One approach to answering the big question is simply to proceed with training larger, more capable models.  That way, we will see directly whether or not they end up being able to do everything that we can.  We may, and should, argue about whether this is wise; but that is what we, as humanity collectively, are doing, even though we have not figured out how to put reliable guardrails on them to prevent catastrophic outcomes.  If there is another approach to answering the question – which, if successful, would also shed light on the wisdom of training bigger and better models – we had better find it fast.

This blog post follows an earlier thread on social media.  We thank Vojta Kovarik, Walter Sinnott-Armstrong, Emin Berker, Emanuel Tewolde, Jiayuan Liu, and Ivan Geffner for helpful comments on this post.

(1) Perhaps some things do not count, such as when the AI does something in the exact same way as we do only faster.
(2) This also led to major ethical concerns and the regulation of face recognition in for example the EU AI Act.
(3) For example, in the sense that they can be learned during university studies; or in terms of the short length of the algorithm that is used to learn the model (as opposed to the model itself).
(4) This may also make us wonder whether our own intelligence is as “general” as we sometimes like to think it is, as opposed to being an intricate patchwork of learned heuristics; consequently, “artificial general intelligence (AGI)” may not always be the best way to think about human-level AI.
(5) Interestingly, for the game of Go, searching through lots of possibilities by itself was not enough to get to human-level play; additional techniques were needed, from the same deep-learning revolution that also led to LLMs, providing a form of intuition to the AI about which moves are good.  Is there a natural-language task that LLM-type models alone fundamentally cannot do well on, just as it seems that search-type techniques alone fundamentally will not scale to Go?  (And what counts as a natural-language task?)

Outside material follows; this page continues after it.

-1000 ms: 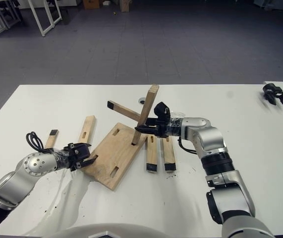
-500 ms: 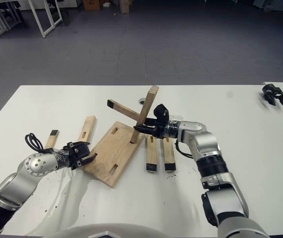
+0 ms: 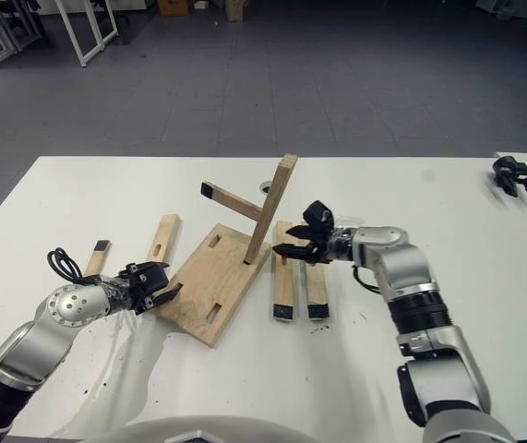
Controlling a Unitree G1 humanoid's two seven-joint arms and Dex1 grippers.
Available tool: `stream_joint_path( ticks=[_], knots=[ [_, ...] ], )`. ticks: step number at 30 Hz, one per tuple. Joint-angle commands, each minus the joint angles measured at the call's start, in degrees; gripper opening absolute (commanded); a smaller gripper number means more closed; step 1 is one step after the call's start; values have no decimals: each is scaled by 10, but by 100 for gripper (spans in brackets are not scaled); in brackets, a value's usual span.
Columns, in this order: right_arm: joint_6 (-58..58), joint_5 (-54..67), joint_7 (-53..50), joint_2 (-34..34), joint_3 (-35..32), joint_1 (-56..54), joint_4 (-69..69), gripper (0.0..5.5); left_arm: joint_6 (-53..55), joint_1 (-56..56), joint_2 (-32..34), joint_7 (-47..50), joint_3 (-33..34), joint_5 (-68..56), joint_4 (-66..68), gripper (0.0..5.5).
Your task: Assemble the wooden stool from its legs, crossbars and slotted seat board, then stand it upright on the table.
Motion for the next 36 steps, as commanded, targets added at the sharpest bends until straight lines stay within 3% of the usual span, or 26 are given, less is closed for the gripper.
stream_joint_path(
  ticks=[1, 5, 8, 10, 15, 17, 26, 31, 36],
  knots=[
    [-7, 12, -100, 11, -103, -93, 18, 311, 29, 34, -1, -10, -18, 13, 21, 286],
    [-14, 113, -199, 101, -216, -193, -39, 311, 28, 35, -1, -13, -17, 14, 22, 286],
    [6, 174, -238, 142, -246, -234, -88, 311, 30, 35, -1, -15, -17, 15, 19, 286],
    [33, 182, -241, 158, -216, -230, -109, 311, 31, 36, -2, -15, -17, 15, 17, 286],
    [65, 97, -200, 156, -49, -104, -82, 311, 34, 40, -4, -12, -17, 16, 15, 286],
    [62, 75, -202, 151, -31, -82, -63, 311, 33, 34, -5, -16, -18, 17, 18, 286],
    [117, 287, -347, 187, -278, -213, -223, 311, 27, 38, -12, -7, 5, 10, 12, 286],
    [143, 268, -411, 154, -304, -84, -321, 311, 25, 38, -44, 0, 72, -42, -26, 286],
    [153, 187, -428, 119, -235, 162, -424, 311, 30, 68, -21, -1, 142, -55, -58, 286]
  ],
)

(6) We have to be careful with such claims as it is easy to underestimate how much data is out there.  Microsoft researchers marveled at GPT-4’s ability to draw unicorns in TiKZ, a language for creating graphics in technical papers; but it turns out that there is a popular StackExchange page dedicated to drawing animals in TiKZ!  A statistical approach to addressing this concern is to randomly generate topics from an exponentially large set of topics, one whose size significantly exceeds that of the model’s training data, and evaluate the models on them.  This makes it exceedingly unlikely that the training data contains that exact topic.
(7) We should not be impressed by later models doing better on the same questions, as those (and their answers) may by that point have become part of the training data.  But the models have become much better at handling such questions in general.

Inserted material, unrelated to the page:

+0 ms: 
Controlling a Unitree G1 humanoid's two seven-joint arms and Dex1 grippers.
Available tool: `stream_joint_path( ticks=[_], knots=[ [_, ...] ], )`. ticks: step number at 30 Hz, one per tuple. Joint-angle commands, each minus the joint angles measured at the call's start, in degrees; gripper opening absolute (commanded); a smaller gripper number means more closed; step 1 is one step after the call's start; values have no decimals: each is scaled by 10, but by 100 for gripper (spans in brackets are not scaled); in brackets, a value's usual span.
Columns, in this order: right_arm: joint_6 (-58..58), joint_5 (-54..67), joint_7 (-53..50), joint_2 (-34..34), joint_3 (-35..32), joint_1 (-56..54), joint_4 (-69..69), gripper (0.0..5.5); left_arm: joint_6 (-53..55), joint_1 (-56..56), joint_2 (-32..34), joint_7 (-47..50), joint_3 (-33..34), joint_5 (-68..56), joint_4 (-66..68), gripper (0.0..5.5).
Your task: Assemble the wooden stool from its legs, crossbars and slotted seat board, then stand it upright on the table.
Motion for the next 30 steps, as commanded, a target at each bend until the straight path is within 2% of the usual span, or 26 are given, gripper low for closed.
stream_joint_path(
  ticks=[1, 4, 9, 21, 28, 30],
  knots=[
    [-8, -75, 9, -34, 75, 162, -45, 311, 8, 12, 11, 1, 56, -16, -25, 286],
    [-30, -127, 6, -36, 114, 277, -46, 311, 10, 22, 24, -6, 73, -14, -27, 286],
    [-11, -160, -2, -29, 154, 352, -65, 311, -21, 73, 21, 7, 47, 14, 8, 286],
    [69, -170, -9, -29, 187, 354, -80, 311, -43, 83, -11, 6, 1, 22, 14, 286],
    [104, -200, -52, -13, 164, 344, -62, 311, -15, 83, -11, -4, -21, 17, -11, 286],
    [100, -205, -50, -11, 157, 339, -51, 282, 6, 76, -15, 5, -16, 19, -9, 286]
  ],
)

(8) See, for example, the International Scientific Report on the Safety of Advanced AI (interim report, May 2024), written by 75 international experts, including a panel of representatives of 30 countries plus the EU and UN.
(9) A few computer scientists have started to explicitly study computational models of consciousness and what insights they may provide.  The authors of this blog post have somewhat different views of such work.  For YB, it has removed the mystery and the “hard” part of consciousness and subjective experience, though he believes certainly more work is needed to elucidate these further.  He also believes that these and other scientific theories of consciousness can already be usefully applied to assess machine consciousness.  VC very much appreciates and encourages this work and also wants to see more of it, but for now, these efforts have not yet made the hard problems of consciousness significantly less mysterious to him, and he believes that some of the hard problems have a significant metaphysical component as well.  Without a deeper understanding of those, he is generally more wary of making strong claims about machine consciousness one way or another.